- Work instructions:
Once "Mark the red wine glass." turns up in a line below, reproduce that line and those after it exactly, stopping after the line with "Here's a bet: you"; leave pictures out.

- Given records:

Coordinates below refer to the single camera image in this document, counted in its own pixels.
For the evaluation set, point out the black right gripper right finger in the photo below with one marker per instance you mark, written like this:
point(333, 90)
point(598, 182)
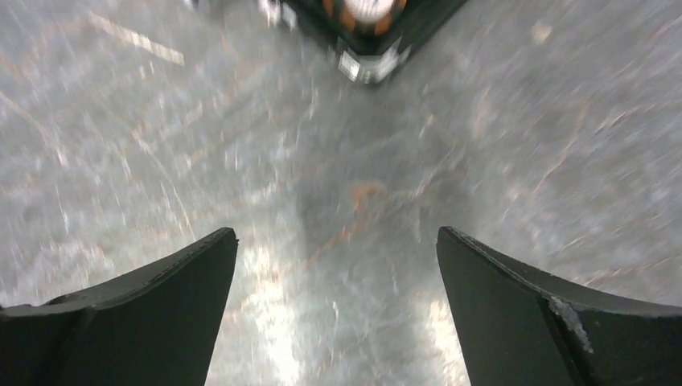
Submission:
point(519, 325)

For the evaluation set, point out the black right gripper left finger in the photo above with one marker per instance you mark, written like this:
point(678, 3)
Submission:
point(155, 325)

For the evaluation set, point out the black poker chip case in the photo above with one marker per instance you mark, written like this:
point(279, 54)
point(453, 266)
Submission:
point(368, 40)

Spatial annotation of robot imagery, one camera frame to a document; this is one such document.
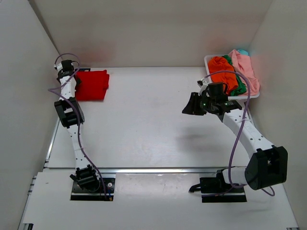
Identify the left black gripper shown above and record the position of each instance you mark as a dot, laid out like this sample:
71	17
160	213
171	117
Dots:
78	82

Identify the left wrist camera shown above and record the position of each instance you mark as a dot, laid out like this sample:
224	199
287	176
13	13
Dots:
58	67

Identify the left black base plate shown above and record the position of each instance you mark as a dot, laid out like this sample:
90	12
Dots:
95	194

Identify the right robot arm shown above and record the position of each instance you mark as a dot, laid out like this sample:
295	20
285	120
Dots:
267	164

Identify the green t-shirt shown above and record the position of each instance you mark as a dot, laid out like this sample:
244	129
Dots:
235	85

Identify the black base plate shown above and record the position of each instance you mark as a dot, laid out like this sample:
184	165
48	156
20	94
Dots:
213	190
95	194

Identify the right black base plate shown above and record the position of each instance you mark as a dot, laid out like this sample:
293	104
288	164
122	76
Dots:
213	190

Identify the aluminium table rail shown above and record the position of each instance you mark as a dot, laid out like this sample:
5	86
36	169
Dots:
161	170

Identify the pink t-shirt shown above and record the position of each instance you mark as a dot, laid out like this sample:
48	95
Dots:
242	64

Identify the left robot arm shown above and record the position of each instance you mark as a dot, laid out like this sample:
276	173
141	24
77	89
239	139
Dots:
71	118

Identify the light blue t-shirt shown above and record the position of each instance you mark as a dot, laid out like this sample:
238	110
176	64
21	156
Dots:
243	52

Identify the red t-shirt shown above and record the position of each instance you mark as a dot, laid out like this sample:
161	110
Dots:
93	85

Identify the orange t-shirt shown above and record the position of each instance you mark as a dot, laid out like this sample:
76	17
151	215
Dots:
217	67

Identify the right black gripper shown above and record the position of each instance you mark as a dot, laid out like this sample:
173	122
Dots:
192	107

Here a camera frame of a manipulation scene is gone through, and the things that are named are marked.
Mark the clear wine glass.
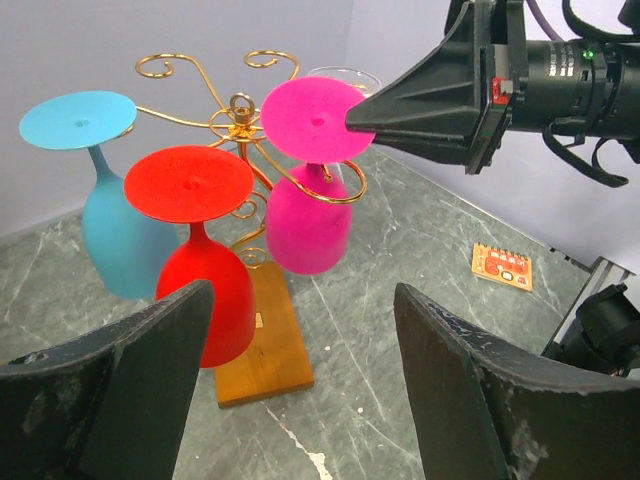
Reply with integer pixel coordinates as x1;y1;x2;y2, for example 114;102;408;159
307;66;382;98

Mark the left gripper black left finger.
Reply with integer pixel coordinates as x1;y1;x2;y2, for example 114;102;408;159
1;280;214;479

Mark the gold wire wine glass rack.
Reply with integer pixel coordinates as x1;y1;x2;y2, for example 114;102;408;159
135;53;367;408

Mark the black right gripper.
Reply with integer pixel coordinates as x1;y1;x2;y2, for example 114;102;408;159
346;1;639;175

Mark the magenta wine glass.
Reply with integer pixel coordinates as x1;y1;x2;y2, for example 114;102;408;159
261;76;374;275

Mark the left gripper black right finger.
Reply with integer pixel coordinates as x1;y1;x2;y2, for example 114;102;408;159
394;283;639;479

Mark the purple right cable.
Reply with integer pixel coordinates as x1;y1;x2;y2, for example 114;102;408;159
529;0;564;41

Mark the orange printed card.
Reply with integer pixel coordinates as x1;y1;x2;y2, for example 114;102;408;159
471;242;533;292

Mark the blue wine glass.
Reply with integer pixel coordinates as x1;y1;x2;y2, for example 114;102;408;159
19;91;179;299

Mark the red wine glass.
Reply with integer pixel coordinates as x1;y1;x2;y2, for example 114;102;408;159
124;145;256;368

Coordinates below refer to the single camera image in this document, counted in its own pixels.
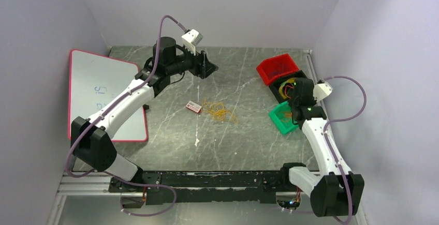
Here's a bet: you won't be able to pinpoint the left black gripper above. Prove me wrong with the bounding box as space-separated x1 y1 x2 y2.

...

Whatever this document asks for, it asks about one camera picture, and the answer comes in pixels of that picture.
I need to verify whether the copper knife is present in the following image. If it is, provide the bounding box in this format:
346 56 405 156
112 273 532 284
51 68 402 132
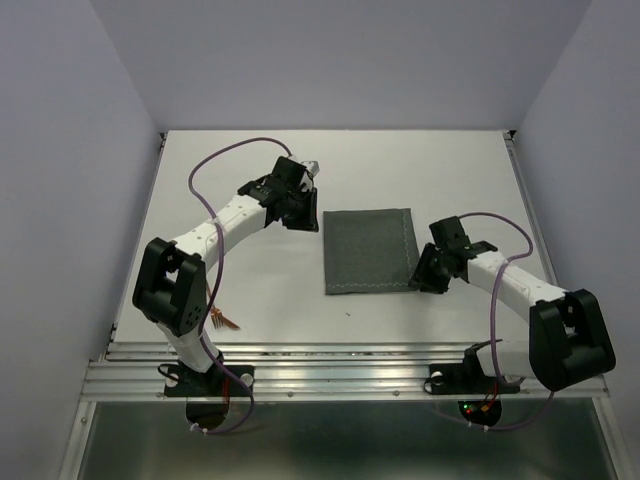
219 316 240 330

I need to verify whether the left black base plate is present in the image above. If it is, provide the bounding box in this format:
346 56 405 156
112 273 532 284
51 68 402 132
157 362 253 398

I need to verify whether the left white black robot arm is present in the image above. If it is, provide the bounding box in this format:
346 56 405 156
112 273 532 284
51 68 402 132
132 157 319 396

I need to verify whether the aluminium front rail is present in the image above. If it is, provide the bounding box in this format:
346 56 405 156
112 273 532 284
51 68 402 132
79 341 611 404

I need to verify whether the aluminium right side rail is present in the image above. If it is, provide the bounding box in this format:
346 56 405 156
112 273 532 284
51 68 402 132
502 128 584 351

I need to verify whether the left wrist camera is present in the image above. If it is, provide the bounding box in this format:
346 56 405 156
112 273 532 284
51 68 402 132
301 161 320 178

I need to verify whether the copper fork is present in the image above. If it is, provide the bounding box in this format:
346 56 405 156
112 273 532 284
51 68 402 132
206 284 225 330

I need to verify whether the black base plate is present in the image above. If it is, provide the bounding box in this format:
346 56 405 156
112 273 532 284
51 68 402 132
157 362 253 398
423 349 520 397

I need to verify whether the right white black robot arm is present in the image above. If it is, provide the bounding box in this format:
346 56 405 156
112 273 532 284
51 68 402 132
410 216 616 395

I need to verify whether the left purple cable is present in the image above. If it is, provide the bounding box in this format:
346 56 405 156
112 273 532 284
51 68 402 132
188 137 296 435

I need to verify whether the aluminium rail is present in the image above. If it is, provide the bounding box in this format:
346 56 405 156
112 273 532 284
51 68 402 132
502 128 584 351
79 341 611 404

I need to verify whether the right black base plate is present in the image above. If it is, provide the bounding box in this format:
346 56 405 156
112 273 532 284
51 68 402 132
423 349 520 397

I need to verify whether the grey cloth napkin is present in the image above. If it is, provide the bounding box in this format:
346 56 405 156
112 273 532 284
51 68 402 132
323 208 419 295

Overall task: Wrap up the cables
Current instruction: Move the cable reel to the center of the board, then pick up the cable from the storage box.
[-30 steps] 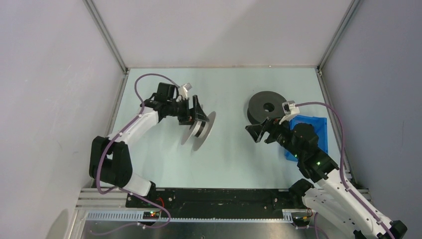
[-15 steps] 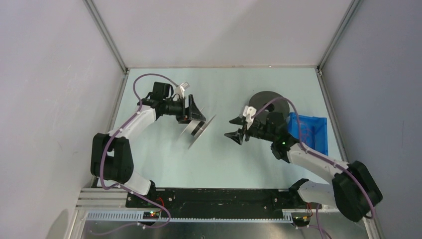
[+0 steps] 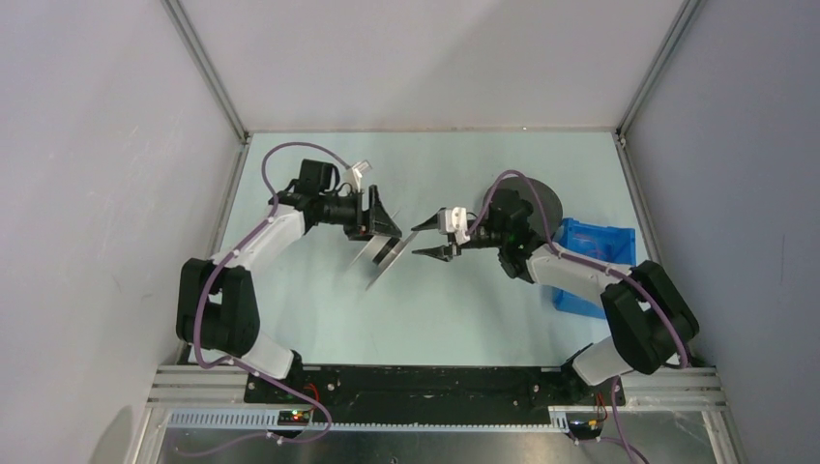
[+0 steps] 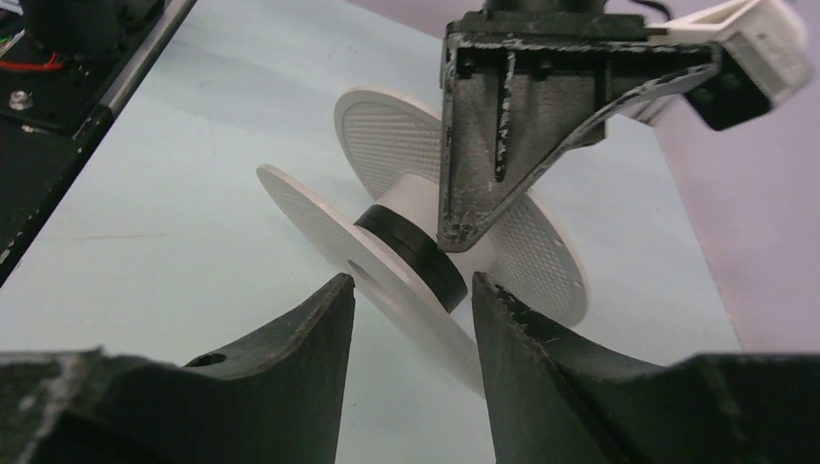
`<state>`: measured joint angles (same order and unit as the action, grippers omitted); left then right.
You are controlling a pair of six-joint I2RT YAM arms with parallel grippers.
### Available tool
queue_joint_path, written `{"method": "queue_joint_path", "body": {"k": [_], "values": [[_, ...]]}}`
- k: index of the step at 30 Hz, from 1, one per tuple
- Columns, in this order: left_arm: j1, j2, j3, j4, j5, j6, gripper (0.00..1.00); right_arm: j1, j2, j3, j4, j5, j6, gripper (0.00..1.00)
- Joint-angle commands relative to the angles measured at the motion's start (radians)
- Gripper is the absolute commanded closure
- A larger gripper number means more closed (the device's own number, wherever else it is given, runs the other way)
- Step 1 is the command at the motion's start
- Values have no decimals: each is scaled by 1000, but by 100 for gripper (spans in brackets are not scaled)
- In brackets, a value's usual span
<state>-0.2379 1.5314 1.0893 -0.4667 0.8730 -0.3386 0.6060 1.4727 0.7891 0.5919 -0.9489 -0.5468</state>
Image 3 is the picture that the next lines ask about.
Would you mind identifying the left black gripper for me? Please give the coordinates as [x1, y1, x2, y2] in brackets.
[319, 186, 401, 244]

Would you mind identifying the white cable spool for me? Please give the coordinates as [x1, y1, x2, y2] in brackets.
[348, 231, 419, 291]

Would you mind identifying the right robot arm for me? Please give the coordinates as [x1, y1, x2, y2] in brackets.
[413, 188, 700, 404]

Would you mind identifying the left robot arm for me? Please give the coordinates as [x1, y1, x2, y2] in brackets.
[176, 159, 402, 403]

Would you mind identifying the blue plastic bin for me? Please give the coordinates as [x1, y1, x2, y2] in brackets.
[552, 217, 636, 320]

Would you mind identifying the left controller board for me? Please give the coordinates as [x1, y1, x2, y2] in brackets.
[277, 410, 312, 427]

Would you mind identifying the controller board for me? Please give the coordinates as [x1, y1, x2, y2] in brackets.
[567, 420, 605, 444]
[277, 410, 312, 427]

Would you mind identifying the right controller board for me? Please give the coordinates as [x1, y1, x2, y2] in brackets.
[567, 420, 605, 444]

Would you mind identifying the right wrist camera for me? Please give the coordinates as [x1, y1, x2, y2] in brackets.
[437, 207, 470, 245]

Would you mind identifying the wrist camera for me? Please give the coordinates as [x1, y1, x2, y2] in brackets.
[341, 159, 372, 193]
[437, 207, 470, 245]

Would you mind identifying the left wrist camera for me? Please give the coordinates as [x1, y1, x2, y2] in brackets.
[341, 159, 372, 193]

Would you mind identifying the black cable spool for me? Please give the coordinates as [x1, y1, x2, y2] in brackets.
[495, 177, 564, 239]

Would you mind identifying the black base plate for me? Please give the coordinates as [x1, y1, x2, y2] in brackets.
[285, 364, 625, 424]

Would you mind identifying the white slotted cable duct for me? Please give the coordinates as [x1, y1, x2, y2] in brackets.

- Written response:
Mark the red wine glass.
Reply with integer pixel coordinates as x1;y1;x2;y2, for example 114;102;408;159
124;145;256;368

Coordinates below refer to the single camera image in this document, counted in its own pixels.
Here's a bet: you won't be able to pinpoint the left black gripper above. Prove me wrong with the bounding box as space-separated x1 y1 x2 y2.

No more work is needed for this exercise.